A letter to the girl called me fat,

To the girl who said I was ugly
and no one would ever love me
because my calves were too wide
and my voice was too loud
and my ass was too flat.

To the girl who looked at movie stars
and then looked at me,
Who said the only way to be good enough
was to stick my fingers down my throat three times a day until I could hardly see.

To the girl who called me weak.
Who said that crying is a cry for attention
and the only people who deserve attention are the ones who don’t ask for it,
Who said I’m just looking to get looked at whenever I feel anything,
Who said the best way to be cool
was to shut up and look like it,
and never talk about it,
and any time I ask for help is just another failure.
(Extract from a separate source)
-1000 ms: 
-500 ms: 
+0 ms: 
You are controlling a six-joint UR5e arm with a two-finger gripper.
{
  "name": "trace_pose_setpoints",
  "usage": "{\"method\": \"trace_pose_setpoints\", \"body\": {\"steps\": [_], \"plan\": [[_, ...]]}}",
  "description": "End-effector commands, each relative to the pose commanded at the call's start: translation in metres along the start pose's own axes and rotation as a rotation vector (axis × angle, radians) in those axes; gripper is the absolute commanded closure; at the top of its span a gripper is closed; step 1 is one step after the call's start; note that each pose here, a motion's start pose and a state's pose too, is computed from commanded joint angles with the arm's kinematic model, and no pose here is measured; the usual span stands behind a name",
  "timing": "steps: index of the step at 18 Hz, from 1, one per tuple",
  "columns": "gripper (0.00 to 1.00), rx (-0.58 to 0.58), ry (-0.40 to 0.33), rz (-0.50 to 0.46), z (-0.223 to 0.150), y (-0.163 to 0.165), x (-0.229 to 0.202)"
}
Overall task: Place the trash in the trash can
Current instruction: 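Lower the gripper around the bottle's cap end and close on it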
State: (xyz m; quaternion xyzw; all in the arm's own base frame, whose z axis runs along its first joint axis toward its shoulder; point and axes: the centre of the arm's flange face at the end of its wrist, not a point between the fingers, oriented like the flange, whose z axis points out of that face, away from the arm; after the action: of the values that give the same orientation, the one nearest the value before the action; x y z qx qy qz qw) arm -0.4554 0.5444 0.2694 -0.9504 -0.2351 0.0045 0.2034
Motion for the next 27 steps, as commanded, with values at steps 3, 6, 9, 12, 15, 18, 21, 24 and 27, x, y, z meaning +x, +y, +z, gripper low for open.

To the girl who says she loves me,
to the girl who makes me playlists and buys me things when I feel sad,
to the girl who gets me drunk and buys me drugs,
to the girl who buys me healthy food and takes me on runs,
All the while saying, love yourself, love yourself,
Letting yourself get fat is hating yourself,
Here’s a salad.

To the girl who must hate me so much
and tells me that’s what love is,

To the girl who shames me,
Who calls me useless when I don’t have a job,
and useless when I have a job,
and useless when I take money from my parents
and worthless when I spend it,

To the girl who thinks this poem is stupid and badly written,

To the girl who says I have to look like God to feel like it,
Who won’t take Yes for an answer,

To the girl who cut my arms and cut my stomach and cut my legs
then told me even that wasn’t enough
That I’m not hot enough for the scars to be heartbreaking,
They just look pathetic.

To the girl who says the thing I need is for everyone else to call me pretty,
For everyone to know how smart I am,
That nothing I’m doing is useful
unless they write about it in alumni magazines.

To the girl who abuses me
and hurts me
and shouts me down,
who looks for every hole in my resolve and twists the knife until it’s bigger,
who throws me into fantasies and tells me, That’s when I’ll be good enough
Then and only then,
and never now,
And don’t you even think of resting,
Don’t you even think…

To the girl who says,
You can cry now honey.
It’s okay.
You’ve lost enough weight.
But if you eat too much…

To the girl who says that even if she stopped,
Everyone else would take her place

To the girl who says I can’t be trusted on my own,
and if she stopped even for a second
I would see,
Oh how I would see…
That’d I’d come crawling right back.
That I need her.
That I need her more than anything.
That she loves me more than anyone else can.
That she just wants me to be happy…
and skinny and pretty and desirable and the smartest,
and that’s being happy, you know.
Who says, You don’t know.
That’s why you need me, you stupid little bitch.

To the girl I don’t know how to be enough for,
But I can never run away from.
To the girl writing this:

Hi. Let’s talk it out.

I know you don’t hate me, or you don’t think you do.
You’re just trying to do what you think is best for me.
But I’ve got it, okay? I know what I need.
And I want you to stop hurting me.
Please.

Because I love you,
and I don’t know what else to say.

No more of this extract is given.